Extended Data Figure 6 |. Validation of FGF21 binding interface to β-Klotho by ligand binding and cell stimulation experiments.
a, b, MST-based binding affinity measurements of (a) FGF21 to sKLB, and (b) FGFR1cD2D3 to sKLB, yielding KD = 43.5 ± 5.0 nM and KD = 940 ± 176 nM, respectively. c, d, MST-based competition assay with GST-FGF21CT containing mutations in either (c) site 1-interacting region or (d) site 2-interacting region. IC50 values for WT, 704 ± 96 nM; D192A, 15900 ± 6210 nM; P193A, 7160 ± 2350 nM; S204A, 5990 ± 1040 nM; S206A, 5560 ± 1590 nM; Y207A, 6630 ± 1570 nM.
The dots and error bars for each graph in panels a-d denote means and variations of ΔFnorm (n = 3 independent samples). Individual experimental data are plotted in Supplementary Fig. 2.

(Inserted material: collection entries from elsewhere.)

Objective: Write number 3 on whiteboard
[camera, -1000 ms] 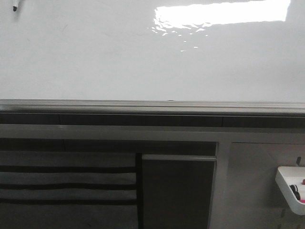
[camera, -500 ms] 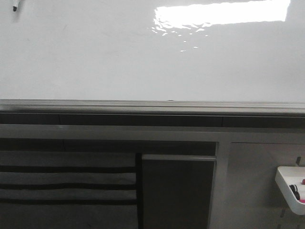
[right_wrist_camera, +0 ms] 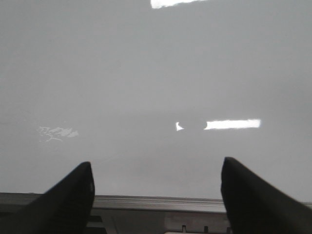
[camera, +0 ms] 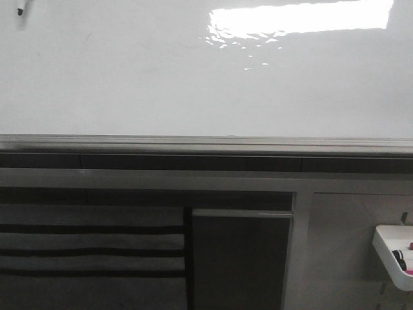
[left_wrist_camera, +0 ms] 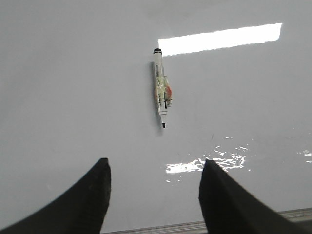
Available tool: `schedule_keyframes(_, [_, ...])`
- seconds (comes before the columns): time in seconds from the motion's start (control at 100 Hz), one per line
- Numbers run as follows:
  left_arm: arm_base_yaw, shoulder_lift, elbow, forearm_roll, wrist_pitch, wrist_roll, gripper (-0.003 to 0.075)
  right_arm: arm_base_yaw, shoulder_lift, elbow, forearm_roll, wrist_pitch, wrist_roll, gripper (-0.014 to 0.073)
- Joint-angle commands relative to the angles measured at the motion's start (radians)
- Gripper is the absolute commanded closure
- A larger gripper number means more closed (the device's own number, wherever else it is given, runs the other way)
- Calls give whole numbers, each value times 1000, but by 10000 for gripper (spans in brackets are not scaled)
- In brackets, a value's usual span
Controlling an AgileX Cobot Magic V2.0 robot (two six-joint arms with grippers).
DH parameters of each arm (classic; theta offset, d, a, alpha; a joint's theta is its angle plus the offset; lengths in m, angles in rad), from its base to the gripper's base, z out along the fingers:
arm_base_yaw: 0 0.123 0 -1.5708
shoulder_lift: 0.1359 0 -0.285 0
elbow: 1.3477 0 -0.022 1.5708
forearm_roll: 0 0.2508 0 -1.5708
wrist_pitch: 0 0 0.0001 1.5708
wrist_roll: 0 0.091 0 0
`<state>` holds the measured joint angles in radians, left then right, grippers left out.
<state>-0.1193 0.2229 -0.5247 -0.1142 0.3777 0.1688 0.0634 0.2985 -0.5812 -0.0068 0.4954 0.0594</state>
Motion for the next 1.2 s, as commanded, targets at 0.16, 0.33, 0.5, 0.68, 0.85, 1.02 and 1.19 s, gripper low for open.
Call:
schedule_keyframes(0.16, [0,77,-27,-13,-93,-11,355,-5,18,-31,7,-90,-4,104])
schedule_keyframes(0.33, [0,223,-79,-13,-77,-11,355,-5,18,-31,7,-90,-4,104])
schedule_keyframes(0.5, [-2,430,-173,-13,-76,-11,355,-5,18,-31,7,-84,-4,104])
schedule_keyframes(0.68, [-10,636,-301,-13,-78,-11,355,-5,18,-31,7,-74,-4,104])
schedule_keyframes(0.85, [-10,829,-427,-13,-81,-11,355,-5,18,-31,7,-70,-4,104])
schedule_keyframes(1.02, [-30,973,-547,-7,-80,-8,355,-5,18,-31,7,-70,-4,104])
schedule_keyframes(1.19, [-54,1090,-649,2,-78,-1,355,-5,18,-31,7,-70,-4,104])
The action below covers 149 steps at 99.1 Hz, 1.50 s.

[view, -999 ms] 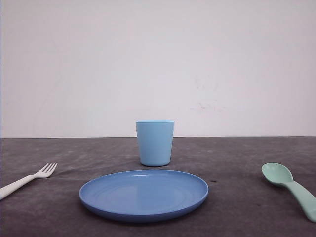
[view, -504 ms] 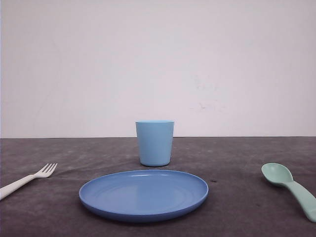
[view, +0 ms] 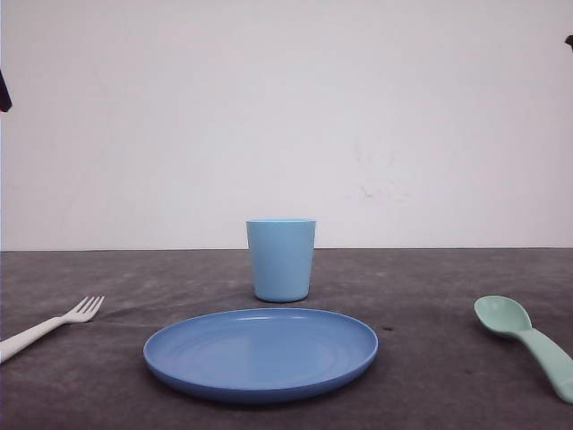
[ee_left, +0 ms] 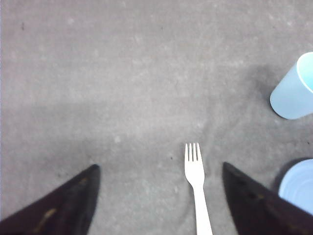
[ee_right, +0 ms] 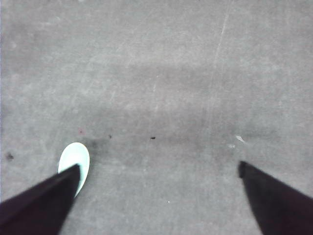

e, Location of mutated amino acid residues (yellow) in sKLB (green) occupied by FGF21 (salmon) that were analyzed in panels f and g. f, g, Stably transfected L6 cells co-expressing FGFR1c together with WT or β-Klotho mutants were stimulated with either FGF21 or FGF1 (control) and analyzed for FGFR1c activation by monitoring tyrosine phosphorylation of FGFR1c. Lysates of ligand stimulated or unstimulated cells were subjected to immunoprecipitation with anti FGFR1 antibodies followed by immunoblotting with either anti-pTyr or anti-FGFR1 antibodies.